What is being asked
Would you reproduce exactly the lines below from the one holding "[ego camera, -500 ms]" through the one holding "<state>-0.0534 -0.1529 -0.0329", inclusive, and no others?

Supplied information

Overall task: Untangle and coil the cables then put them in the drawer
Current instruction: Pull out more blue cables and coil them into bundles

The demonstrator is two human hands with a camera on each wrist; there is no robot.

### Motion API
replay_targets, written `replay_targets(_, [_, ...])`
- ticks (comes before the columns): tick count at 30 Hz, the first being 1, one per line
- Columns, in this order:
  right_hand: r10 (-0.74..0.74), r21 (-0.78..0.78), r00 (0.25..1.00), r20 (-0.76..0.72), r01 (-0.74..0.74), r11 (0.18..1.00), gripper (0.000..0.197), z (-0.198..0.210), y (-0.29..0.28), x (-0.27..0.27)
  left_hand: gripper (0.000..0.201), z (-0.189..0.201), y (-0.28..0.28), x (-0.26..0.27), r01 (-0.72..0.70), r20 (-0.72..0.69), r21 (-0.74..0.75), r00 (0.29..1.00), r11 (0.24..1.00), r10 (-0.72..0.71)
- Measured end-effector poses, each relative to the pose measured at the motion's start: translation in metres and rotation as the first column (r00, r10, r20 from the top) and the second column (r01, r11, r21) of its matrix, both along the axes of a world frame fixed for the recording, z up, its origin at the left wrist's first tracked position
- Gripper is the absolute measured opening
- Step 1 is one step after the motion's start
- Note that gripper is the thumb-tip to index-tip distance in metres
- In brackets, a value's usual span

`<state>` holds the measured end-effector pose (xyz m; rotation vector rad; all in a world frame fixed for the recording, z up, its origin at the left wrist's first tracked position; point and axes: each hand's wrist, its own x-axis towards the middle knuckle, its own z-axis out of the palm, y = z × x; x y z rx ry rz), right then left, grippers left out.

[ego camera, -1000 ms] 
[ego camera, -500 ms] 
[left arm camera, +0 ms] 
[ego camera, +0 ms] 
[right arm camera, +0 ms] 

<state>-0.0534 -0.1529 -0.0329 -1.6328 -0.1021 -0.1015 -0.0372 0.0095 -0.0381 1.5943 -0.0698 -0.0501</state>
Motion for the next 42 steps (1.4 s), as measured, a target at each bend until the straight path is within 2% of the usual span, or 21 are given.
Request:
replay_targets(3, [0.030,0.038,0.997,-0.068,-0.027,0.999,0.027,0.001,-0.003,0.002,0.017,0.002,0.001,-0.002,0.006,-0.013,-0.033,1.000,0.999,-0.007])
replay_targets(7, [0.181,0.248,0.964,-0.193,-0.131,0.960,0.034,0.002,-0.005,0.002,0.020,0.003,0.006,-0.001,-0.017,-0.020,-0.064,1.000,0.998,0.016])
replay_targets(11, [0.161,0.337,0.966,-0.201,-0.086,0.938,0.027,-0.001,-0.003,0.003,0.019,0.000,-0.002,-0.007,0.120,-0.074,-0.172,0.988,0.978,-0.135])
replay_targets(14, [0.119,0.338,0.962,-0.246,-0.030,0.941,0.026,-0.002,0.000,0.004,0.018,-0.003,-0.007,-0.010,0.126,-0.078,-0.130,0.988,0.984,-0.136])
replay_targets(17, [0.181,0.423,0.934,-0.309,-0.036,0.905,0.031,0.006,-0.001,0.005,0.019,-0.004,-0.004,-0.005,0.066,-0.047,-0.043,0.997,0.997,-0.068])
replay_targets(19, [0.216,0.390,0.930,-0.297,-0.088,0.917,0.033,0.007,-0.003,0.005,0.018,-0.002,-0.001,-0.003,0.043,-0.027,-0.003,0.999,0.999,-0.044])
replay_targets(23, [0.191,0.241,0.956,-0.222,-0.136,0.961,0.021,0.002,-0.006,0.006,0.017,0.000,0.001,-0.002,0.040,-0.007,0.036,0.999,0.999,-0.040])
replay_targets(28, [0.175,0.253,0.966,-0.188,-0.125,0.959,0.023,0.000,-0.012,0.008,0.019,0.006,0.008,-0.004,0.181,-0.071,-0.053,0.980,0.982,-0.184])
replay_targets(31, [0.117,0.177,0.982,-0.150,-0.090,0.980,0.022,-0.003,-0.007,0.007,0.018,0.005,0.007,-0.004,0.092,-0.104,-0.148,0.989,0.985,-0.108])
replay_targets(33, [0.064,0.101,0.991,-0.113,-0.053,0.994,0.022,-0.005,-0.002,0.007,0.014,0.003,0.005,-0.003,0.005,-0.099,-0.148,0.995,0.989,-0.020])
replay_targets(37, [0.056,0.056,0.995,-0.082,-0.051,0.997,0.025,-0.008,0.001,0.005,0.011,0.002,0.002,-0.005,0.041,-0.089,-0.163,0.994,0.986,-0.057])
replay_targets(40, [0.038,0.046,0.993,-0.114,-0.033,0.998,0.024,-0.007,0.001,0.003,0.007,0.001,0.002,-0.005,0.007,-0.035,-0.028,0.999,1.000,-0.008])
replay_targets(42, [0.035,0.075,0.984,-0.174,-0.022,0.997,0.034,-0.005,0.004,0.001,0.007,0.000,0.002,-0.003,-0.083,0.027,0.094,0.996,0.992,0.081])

Written solution
[ego camera, -500 ms] 
[left arm camera, +0 ms] 
[ego camera, +0 ms] 
[right arm camera, +0 ms] 

<state>-0.0534 -0.1529 -0.0329 -1.6328 -0.1021 -0.1015 -0.0372 0.0095 -0.0381 1.5943 -0.0698 -0.0501</state>

The given output is the complete response.